YOUR INSTRUCTIONS: For this listing, the lines between the one holding "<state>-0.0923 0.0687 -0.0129" and the one holding "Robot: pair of", inclusive, must be set down exactly.

STUDY MATERIAL:
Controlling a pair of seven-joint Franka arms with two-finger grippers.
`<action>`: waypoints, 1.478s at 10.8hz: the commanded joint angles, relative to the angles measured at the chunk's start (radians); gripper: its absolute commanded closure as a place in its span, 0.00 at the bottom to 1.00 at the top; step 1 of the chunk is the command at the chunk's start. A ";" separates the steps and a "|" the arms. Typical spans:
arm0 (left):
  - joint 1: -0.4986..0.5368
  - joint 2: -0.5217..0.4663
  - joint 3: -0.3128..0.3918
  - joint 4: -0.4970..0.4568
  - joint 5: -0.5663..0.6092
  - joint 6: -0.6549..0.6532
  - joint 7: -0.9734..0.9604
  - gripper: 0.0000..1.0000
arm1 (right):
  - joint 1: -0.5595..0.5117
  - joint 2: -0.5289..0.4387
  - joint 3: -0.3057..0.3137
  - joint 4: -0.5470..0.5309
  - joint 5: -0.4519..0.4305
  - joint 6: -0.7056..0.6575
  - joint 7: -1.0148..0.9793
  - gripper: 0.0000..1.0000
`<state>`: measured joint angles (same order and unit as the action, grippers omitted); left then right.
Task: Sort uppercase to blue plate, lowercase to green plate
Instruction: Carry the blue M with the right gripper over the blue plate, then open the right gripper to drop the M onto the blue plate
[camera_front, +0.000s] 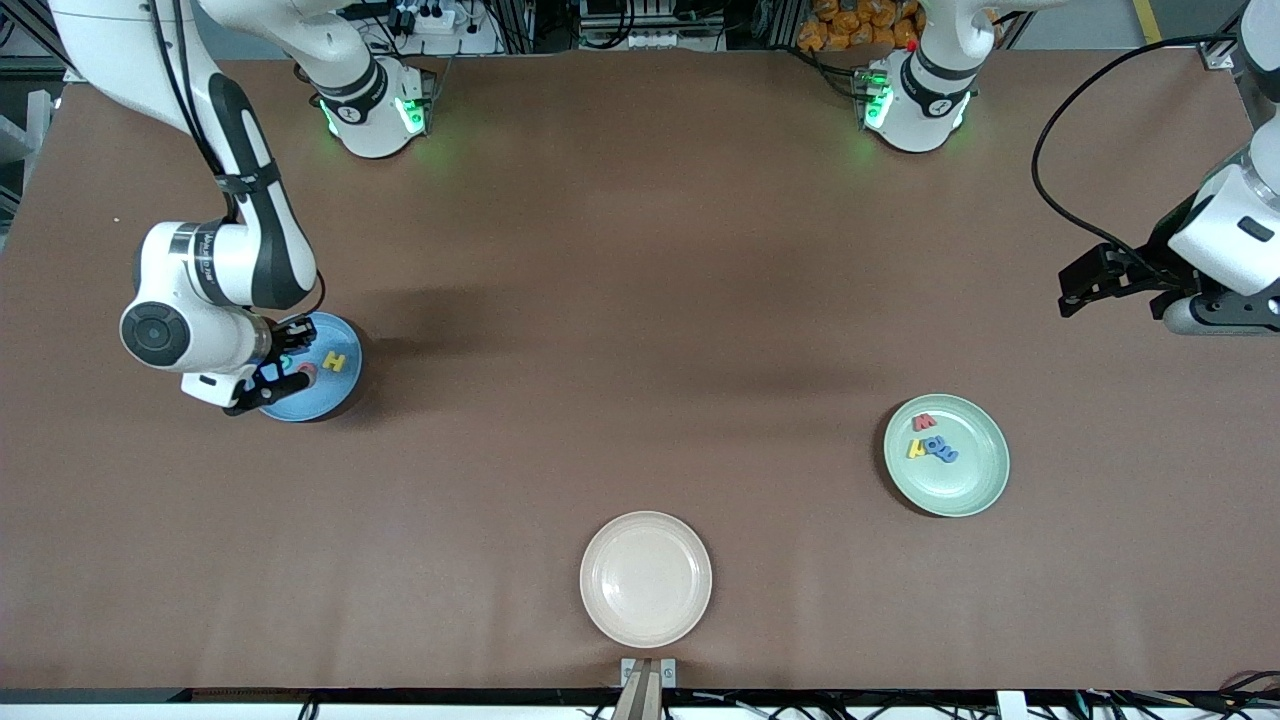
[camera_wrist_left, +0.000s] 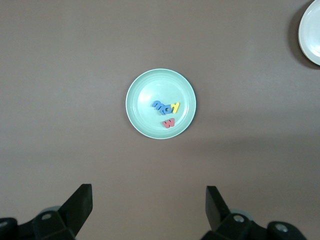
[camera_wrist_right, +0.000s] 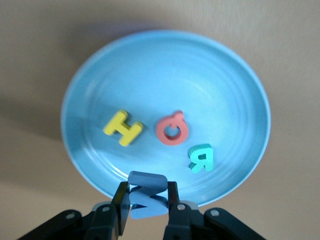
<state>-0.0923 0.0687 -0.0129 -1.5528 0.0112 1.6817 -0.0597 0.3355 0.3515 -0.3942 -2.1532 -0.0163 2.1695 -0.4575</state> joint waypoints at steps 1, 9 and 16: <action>0.000 -0.013 -0.001 0.010 -0.017 -0.016 0.001 0.00 | -0.015 -0.028 0.001 -0.149 0.036 0.139 -0.021 0.78; 0.003 -0.007 0.001 0.016 -0.017 -0.016 -0.019 0.00 | -0.013 -0.008 0.001 -0.154 0.104 0.162 -0.015 0.19; 0.000 -0.006 0.001 0.022 -0.017 -0.016 -0.020 0.00 | -0.038 -0.046 0.005 0.000 0.111 -0.058 -0.004 0.09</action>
<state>-0.0904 0.0660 -0.0136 -1.5440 0.0112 1.6817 -0.0709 0.3254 0.3436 -0.3956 -2.2139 0.0774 2.2046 -0.4590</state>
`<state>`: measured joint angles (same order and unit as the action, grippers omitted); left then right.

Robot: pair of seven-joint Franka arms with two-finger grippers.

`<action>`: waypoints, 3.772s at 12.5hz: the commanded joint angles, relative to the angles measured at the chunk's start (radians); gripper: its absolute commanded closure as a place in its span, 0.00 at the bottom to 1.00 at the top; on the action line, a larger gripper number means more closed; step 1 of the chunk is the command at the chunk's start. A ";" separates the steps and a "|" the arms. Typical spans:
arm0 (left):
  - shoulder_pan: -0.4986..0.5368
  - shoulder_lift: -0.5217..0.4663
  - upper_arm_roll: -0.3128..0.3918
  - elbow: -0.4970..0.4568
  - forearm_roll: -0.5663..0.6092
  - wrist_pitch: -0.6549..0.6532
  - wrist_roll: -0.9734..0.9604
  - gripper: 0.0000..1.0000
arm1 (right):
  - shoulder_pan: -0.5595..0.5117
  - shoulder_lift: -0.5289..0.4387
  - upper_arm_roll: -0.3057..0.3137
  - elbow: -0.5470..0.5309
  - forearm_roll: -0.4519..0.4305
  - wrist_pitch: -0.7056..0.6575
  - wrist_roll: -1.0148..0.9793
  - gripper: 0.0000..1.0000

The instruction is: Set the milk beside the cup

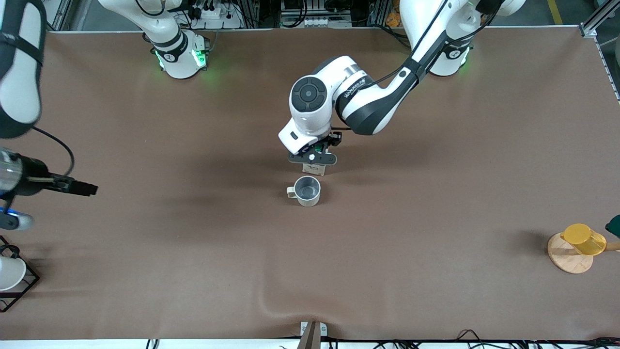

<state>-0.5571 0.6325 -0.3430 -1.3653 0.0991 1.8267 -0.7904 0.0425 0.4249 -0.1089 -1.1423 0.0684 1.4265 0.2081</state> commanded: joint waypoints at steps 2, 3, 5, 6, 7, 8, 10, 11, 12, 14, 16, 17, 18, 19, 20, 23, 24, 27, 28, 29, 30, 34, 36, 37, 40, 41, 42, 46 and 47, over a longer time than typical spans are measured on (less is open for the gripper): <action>-0.009 0.016 0.012 0.025 0.028 0.008 -0.024 0.41 | -0.019 -0.113 0.020 -0.046 -0.001 -0.044 -0.079 0.00; -0.007 0.016 0.013 0.025 0.028 0.014 -0.026 0.41 | -0.019 -0.136 0.018 -0.080 -0.016 -0.025 -0.108 0.00; -0.004 0.021 0.013 0.026 0.028 0.019 -0.024 0.41 | -0.013 -0.179 0.020 -0.149 -0.025 0.014 -0.108 0.00; -0.003 0.019 0.013 0.026 0.028 0.019 -0.023 0.41 | -0.013 -0.207 0.020 -0.195 -0.027 0.034 -0.108 0.00; -0.001 0.015 0.013 0.028 0.028 0.019 -0.023 0.41 | -0.019 -0.247 0.020 -0.250 -0.035 0.069 -0.118 0.00; -0.001 0.012 0.013 0.028 0.028 0.019 -0.023 0.41 | -0.023 -0.282 0.018 -0.310 -0.038 0.104 -0.121 0.00; -0.003 0.010 0.013 0.031 0.028 0.019 -0.026 0.41 | -0.026 -0.337 0.018 -0.390 -0.038 0.143 -0.133 0.00; -0.001 0.010 0.013 0.032 0.028 0.019 -0.026 0.41 | -0.029 -0.350 0.018 -0.407 -0.039 0.149 -0.134 0.00; -0.003 0.009 0.013 0.032 0.028 0.019 -0.026 0.41 | -0.029 -0.363 0.018 -0.428 -0.039 0.158 -0.136 0.00; -0.003 0.010 0.013 0.031 0.028 0.032 -0.027 0.41 | -0.029 -0.428 0.018 -0.538 -0.039 0.239 -0.136 0.00; -0.004 0.016 0.013 0.031 0.028 0.040 -0.030 0.18 | -0.027 -0.428 0.018 -0.541 -0.044 0.258 -0.160 0.00; -0.004 0.013 0.013 0.029 0.028 0.040 -0.029 0.00 | -0.026 -0.422 0.020 -0.519 -0.061 0.256 -0.161 0.00; -0.009 0.007 0.013 0.031 0.028 0.040 -0.030 0.00 | -0.021 -0.416 0.021 -0.505 -0.065 0.256 -0.156 0.00; -0.011 -0.011 0.012 0.031 0.027 0.040 -0.033 0.00 | -0.018 -0.414 0.021 -0.493 -0.067 0.252 -0.153 0.00; -0.012 -0.034 0.009 0.029 0.024 0.039 -0.036 0.00 | -0.023 -0.411 0.021 -0.490 -0.067 0.250 -0.162 0.00; -0.003 -0.117 0.006 0.028 0.030 0.020 -0.053 0.00 | -0.033 -0.403 0.017 -0.488 -0.067 0.250 -0.193 0.00; 0.011 -0.157 0.012 0.022 0.030 -0.001 -0.052 0.00 | -0.045 -0.403 0.017 -0.487 -0.065 0.252 -0.194 0.00; 0.120 -0.258 0.012 0.020 0.031 -0.107 -0.050 0.00 | -0.050 -0.387 0.018 -0.458 -0.061 0.249 -0.185 0.00; 0.159 -0.295 0.012 0.020 0.031 -0.134 -0.047 0.00 | -0.043 -0.385 0.018 -0.456 -0.064 0.247 -0.181 0.00; 0.208 -0.338 0.010 0.020 0.031 -0.144 -0.041 0.00 | -0.038 -0.384 0.021 -0.449 -0.070 0.244 -0.179 0.00; 0.254 -0.373 0.010 0.020 0.030 -0.161 -0.035 0.00 | -0.044 -0.383 0.021 -0.442 -0.068 0.241 -0.181 0.00; 0.425 -0.439 0.009 0.020 0.016 -0.233 0.159 0.00 | -0.043 -0.383 0.021 -0.439 -0.067 0.241 -0.176 0.00; 0.505 -0.462 0.006 0.020 0.011 -0.257 0.267 0.00 | -0.044 -0.383 0.021 -0.438 -0.070 0.236 -0.167 0.00; 0.541 -0.471 0.006 0.020 -0.011 -0.273 0.296 0.00 | -0.052 -0.383 0.021 -0.438 -0.068 0.232 -0.168 0.00; 0.659 -0.502 0.006 0.019 -0.078 -0.335 0.416 0.00 | -0.042 -0.384 0.021 -0.435 -0.078 0.212 -0.168 0.00; 0.675 -0.507 0.006 0.020 -0.078 -0.363 0.443 0.00 | -0.046 -0.383 0.021 -0.422 -0.079 0.213 -0.170 0.00; 0.687 -0.516 0.007 0.019 -0.079 -0.383 0.445 0.00 | -0.044 -0.380 0.021 -0.413 -0.079 0.213 -0.170 0.00; 0.712 -0.518 0.010 0.025 -0.075 -0.385 0.453 0.00 | -0.046 -0.380 0.021 -0.415 -0.078 0.210 -0.170 0.00; 0.715 -0.516 0.012 0.026 -0.072 -0.385 0.451 0.00 | -0.050 -0.380 0.021 -0.415 -0.076 0.210 -0.173 0.00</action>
<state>0.1377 0.1385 -0.3253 -1.3195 0.0397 1.4477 -0.3556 0.0116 0.0336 -0.1010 -1.5811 0.0118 1.6551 0.0313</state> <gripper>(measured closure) 0.000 0.000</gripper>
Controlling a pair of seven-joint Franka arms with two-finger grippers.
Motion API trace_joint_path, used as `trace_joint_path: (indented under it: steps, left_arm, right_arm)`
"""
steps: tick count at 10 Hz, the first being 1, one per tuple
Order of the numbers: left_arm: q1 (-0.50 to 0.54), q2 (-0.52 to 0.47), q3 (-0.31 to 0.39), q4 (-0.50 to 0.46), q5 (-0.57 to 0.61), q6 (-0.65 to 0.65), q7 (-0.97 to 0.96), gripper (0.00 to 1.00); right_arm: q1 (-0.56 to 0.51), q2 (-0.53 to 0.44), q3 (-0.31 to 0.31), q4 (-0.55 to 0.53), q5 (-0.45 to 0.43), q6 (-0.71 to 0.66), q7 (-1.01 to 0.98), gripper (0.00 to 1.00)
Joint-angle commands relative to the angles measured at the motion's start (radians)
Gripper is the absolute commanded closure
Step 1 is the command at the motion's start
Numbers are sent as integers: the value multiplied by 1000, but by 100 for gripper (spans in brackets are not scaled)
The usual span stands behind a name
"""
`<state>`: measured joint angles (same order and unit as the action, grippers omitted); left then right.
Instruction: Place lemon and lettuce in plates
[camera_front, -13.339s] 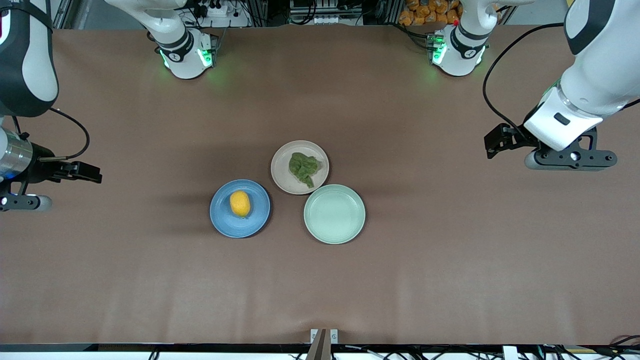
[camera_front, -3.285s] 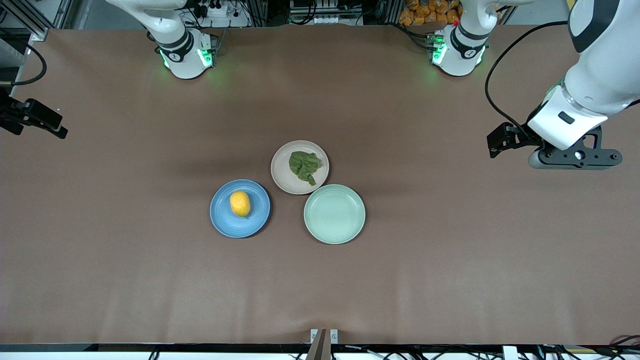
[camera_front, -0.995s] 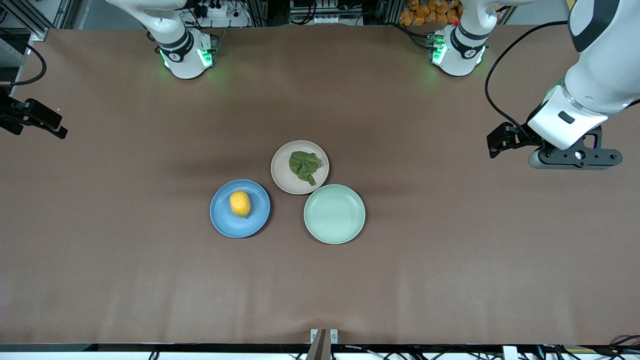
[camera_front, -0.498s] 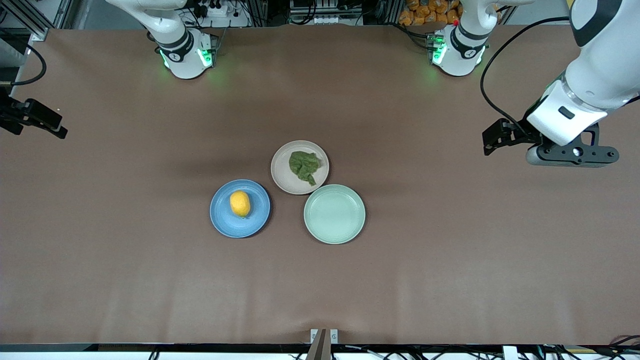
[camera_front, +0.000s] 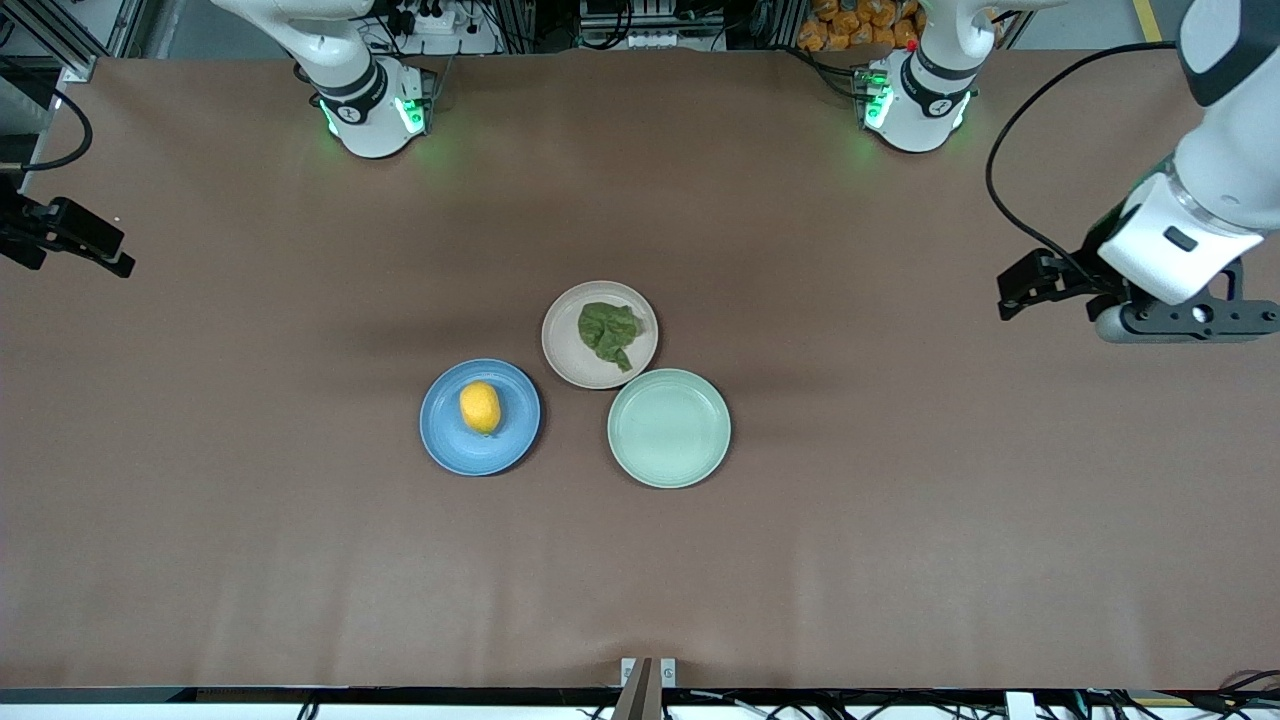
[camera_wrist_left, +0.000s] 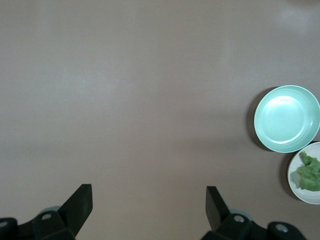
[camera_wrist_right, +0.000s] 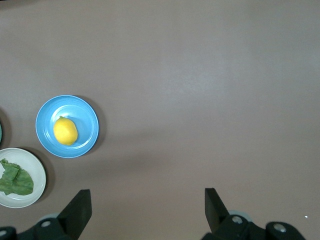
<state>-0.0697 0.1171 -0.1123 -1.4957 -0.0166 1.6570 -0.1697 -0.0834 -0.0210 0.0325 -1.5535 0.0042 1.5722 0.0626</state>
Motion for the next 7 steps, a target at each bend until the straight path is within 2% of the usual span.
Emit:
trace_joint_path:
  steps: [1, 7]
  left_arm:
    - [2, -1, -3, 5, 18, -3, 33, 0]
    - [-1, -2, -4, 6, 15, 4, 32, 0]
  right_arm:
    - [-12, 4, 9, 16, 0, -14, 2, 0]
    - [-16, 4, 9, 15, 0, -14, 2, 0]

RESULT OF THE EXERCISE:
<state>-0.0923 0.0687 -0.0129 -1.5528 0.0112 1.6817 -0.0597 0.3355 0.3515 -0.3942 -2.1532 -0.0163 2.1695 -0.4575</state> joint waypoints at steps 1, 9 and 16: <action>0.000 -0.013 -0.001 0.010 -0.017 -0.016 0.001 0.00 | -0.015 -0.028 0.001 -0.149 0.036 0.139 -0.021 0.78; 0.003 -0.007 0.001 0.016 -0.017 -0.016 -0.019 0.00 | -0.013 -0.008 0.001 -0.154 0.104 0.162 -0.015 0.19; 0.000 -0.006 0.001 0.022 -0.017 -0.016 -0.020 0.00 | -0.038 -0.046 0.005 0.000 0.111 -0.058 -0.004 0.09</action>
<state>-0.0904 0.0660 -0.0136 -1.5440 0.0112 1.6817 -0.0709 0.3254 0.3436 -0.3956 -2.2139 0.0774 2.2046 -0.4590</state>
`<state>`: measured joint angles (same order and unit as the action, grippers omitted); left then right.

Robot: pair of seven-joint Franka arms with two-finger grippers.

This answer is finished.